For the word "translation", count the lines in the records below that include it and give only that number.
(RECORD EXTRACTS)
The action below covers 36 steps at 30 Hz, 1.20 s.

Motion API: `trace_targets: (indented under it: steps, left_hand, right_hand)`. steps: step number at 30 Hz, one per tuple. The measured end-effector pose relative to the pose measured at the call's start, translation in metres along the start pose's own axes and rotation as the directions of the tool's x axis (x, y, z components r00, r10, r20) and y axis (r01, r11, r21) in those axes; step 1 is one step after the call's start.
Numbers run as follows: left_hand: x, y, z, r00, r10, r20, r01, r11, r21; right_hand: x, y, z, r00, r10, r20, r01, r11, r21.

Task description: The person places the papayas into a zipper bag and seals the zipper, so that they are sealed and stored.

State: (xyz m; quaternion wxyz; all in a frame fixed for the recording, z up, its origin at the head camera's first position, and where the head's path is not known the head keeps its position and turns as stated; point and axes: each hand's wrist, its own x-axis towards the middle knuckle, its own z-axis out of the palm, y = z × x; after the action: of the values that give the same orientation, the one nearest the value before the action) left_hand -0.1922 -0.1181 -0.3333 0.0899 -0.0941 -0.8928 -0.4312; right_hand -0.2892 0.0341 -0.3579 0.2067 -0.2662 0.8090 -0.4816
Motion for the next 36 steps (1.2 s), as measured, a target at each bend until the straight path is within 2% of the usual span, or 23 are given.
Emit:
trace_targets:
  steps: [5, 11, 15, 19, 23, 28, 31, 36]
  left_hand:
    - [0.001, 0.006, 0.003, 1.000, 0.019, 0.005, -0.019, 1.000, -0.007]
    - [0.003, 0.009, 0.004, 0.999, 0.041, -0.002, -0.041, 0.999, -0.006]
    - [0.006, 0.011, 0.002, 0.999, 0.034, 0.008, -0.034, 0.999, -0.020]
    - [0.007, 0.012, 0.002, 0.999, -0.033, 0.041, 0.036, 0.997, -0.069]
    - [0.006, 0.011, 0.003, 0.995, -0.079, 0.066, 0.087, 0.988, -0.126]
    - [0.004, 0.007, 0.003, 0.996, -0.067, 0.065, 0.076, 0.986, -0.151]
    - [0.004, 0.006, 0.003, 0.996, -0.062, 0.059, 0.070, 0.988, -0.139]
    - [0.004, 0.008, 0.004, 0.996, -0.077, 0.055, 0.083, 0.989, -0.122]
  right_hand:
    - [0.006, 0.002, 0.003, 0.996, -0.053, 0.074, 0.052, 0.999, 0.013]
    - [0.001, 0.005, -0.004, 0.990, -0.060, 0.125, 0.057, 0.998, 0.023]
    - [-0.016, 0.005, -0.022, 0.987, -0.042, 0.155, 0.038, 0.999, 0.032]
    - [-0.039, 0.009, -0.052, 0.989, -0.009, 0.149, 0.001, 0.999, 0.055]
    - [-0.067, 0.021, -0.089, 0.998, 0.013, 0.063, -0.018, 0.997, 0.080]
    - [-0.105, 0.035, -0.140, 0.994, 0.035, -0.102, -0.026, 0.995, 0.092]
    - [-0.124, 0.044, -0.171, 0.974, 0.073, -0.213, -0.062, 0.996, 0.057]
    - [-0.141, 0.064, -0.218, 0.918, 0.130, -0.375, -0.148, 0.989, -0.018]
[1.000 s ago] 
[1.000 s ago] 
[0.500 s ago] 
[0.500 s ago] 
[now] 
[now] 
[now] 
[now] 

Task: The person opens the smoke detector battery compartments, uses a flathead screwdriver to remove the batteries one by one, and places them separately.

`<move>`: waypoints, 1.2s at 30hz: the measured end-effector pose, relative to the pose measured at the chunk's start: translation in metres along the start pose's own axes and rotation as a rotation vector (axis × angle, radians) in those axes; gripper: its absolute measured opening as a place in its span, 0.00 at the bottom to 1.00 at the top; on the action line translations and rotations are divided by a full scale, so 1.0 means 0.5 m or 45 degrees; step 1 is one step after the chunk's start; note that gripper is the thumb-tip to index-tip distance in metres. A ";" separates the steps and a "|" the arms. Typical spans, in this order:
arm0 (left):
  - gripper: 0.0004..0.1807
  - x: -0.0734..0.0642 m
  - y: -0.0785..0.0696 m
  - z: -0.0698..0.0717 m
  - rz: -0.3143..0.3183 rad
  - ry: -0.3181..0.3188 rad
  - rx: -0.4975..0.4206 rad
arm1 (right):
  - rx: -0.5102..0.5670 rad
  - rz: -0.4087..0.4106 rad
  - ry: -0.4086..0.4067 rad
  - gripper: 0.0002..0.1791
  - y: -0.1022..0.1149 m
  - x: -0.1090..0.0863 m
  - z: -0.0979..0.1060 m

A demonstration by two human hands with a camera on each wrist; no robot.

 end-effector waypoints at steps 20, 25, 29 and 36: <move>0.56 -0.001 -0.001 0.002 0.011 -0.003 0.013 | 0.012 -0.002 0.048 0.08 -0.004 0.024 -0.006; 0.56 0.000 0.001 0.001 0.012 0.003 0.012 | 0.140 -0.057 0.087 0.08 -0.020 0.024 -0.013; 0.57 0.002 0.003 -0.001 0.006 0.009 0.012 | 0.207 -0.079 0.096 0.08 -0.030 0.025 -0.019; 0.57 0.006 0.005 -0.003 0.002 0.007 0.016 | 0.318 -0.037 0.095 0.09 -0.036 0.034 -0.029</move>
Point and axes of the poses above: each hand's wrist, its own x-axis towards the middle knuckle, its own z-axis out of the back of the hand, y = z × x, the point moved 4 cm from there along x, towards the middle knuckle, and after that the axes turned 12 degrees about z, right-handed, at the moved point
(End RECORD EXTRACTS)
> [SOLUTION TO THIS TASK]: 2